Вчера вечером меня потянуло из дому. Внезапно наступила оттепель, мне сказали, что река вышла из берегов, все ручьи вздулись и затопили милую мою долину вплоть до Вальхейма. Ночью, после одиннадцати, побежал я туда. Страшно смотреть сверху с утеса, как бурлят при лунном свете стремительные потоки, заливая все вокруг; рощи, поля и луга, и вся обширная долина – сплошное море, бушующее под рев ветра! А когда луна выплывала из черных туч и передо мной грозно и величаво сверкал и гремел бурный поток, тогда я весь трепетал и рвался куда-то! Стоя над пропастью, я простирал руки, и меня влекло вниз! Вниз! Ах, какое блаженство сбросить туда вниз мои муки, мои страдания! Умчаться вместе с волнами! Увы! Я не мог сдвинуться с места, не мог покончить разом со всеми муками! Я чувствую, срок мой еще не вышел! Ах, Вильгельм! Я без раздумья отдал бы свое бытие за то, чтобы вместе с ветром разгонять тучи, обуздывать водные потоки. О, неужто узнику когда-нибудь выпадет в удел это блаженство?

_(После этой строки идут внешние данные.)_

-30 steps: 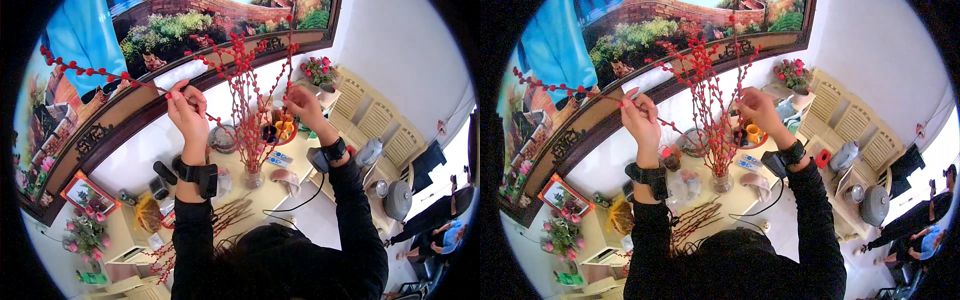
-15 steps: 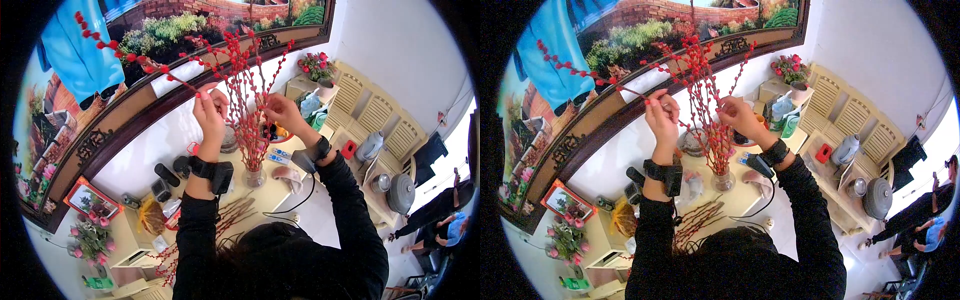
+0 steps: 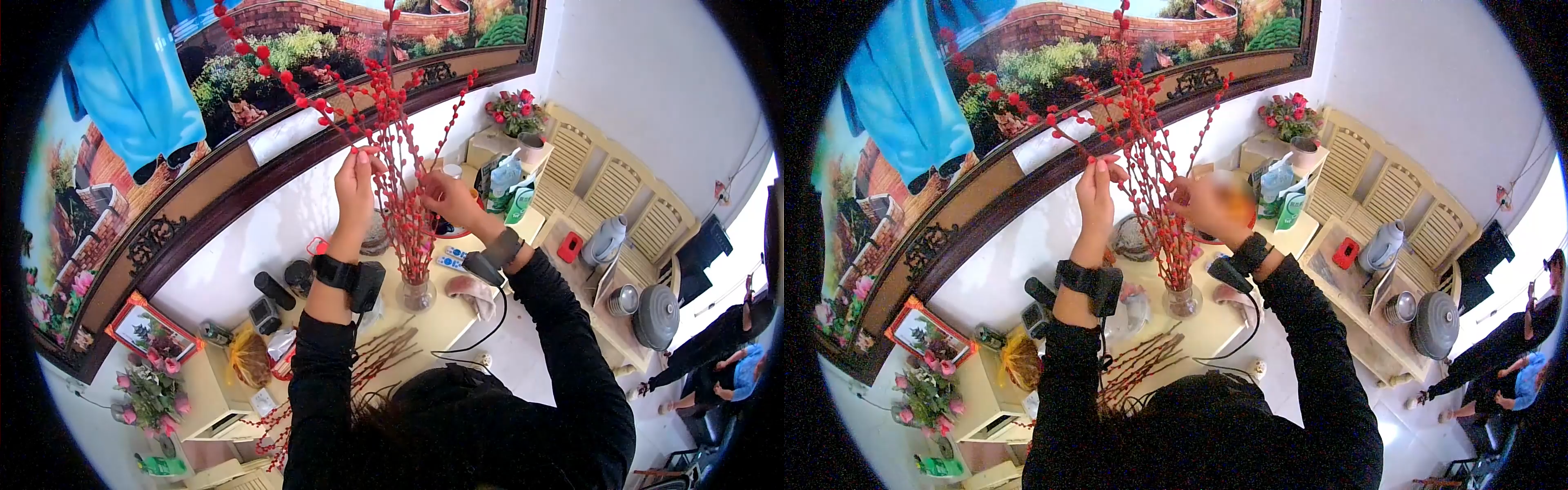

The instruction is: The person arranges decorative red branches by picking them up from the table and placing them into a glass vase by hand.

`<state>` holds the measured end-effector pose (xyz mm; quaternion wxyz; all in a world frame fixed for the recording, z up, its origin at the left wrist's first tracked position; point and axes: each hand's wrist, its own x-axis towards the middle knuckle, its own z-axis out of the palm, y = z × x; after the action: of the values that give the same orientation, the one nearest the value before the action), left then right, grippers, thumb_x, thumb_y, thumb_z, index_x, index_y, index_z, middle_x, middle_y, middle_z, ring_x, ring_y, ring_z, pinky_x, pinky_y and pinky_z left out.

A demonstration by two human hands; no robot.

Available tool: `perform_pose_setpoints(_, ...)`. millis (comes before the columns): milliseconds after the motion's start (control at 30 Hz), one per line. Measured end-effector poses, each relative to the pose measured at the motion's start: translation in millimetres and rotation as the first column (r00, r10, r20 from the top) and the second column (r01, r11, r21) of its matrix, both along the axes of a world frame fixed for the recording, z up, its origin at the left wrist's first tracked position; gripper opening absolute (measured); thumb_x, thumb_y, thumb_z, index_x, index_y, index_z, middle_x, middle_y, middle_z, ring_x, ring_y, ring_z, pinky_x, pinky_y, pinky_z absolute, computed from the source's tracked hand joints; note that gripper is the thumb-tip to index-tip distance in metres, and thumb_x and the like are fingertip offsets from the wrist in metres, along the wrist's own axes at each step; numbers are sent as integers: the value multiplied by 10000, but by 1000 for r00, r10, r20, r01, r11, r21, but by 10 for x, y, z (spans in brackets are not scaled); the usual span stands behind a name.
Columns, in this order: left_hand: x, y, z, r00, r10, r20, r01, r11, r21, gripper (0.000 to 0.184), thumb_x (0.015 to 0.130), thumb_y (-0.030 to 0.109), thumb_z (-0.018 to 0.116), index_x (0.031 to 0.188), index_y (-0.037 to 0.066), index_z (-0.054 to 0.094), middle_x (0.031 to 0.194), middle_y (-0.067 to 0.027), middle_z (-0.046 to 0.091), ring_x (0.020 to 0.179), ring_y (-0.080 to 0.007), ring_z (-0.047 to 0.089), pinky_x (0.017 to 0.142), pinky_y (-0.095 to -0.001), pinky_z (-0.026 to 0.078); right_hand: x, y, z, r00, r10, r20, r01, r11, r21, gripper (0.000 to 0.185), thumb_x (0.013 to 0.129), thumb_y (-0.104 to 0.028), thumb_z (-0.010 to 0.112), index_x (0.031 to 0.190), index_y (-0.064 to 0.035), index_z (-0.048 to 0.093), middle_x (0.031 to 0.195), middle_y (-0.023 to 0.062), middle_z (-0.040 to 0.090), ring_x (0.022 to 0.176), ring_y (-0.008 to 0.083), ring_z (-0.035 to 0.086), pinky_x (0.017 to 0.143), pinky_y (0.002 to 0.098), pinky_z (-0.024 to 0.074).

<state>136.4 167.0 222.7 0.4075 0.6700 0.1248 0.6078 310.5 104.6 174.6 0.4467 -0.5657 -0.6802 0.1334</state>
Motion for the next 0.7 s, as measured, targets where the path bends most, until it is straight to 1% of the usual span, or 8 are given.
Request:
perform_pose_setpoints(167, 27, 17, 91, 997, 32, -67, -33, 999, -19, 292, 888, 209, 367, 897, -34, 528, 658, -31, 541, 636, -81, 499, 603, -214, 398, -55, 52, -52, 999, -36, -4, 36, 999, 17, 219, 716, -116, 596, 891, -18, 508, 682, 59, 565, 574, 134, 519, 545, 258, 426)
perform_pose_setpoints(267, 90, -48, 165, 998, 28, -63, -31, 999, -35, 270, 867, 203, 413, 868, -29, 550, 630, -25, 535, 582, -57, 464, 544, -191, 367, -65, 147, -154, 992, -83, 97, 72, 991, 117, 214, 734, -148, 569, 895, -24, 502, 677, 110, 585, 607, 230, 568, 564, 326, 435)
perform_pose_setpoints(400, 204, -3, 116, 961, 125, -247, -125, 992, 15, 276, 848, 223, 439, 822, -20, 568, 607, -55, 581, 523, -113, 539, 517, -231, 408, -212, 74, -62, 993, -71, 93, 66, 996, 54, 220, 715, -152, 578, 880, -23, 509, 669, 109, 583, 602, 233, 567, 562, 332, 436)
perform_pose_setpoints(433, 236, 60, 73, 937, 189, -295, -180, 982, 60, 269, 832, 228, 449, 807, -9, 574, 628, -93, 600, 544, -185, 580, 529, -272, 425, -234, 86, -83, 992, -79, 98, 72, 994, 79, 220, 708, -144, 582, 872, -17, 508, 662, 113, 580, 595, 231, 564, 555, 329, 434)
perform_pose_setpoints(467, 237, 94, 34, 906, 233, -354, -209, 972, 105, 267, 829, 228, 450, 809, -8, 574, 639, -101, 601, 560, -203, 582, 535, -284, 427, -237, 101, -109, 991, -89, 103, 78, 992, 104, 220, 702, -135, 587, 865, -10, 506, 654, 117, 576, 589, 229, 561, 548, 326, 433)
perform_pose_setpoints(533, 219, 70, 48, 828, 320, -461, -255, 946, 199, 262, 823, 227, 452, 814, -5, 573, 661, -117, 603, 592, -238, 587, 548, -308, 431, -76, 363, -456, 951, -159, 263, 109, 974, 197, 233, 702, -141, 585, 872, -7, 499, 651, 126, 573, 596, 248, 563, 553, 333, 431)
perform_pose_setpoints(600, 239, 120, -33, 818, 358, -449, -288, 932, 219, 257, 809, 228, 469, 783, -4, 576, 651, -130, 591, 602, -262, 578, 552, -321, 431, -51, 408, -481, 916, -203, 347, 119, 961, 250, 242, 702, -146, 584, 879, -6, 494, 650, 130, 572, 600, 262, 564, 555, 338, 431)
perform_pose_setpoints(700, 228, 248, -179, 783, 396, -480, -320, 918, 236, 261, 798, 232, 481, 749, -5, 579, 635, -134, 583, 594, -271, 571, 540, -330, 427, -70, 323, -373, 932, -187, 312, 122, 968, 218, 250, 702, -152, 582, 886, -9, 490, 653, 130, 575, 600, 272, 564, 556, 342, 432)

С какой грустью смотрел я вниз, отыскивая глазами местечко под ивой, где мы с Лоттой после прогулки отдыхали от зноя, я едва узнал иву, все кругом тоже было затоплено, Вильгельм! «А луга и все окрестности охотничьего дома! – думал я. – Как, должно быть, пострадала от этого потопа наша беседка!» И прошлое солнечным лучом согрело мне душу, как пленника – сон о стадах, лугах и почестях! А я стоял! Я не браню себя, у меня достанет мужества умереть. Но лучше бы… И вот я сижу, как старая нищенка, которая собирает щепки под заборами и выпрашивает корки хлеба у дверей, чтобы хоть немного продлить и скрасить свое жалкое, безрадостное существование.
14 декабря
Друг мой, что же это такое? Я боюсь самого себя. Неужто любовь моя к ней не была всегда благоговейнейшей, чистейшей братской любовью? Неужто в душе моей таились преступные желания? Не смею отрицать… К тому же эти сны! О, как правы были люди, когда приписывали внутренние противоречия влиянию враждебных сил! Сегодня ночью – страшно сознаться – я держал ее в объятиях, прижимал к своей груди и осыпал поцелуями ее губы, лепетавшие слова любви, взор мой тонул в ее затуманенном негой взоре! Господи! Неужто я преступен оттого, что для меня блаженство – со всей полнотой вновь переживать те жгучие радости? Лотта! Лотта! Я погибший человек! Ум мой мутится, уже неделю я сам не свой, глаза полны слез. Мне повсюду одинаково плохо и одинаково хорошо. Я ничего не хочу, ничего не прошу. Мне лучше уйти совсем.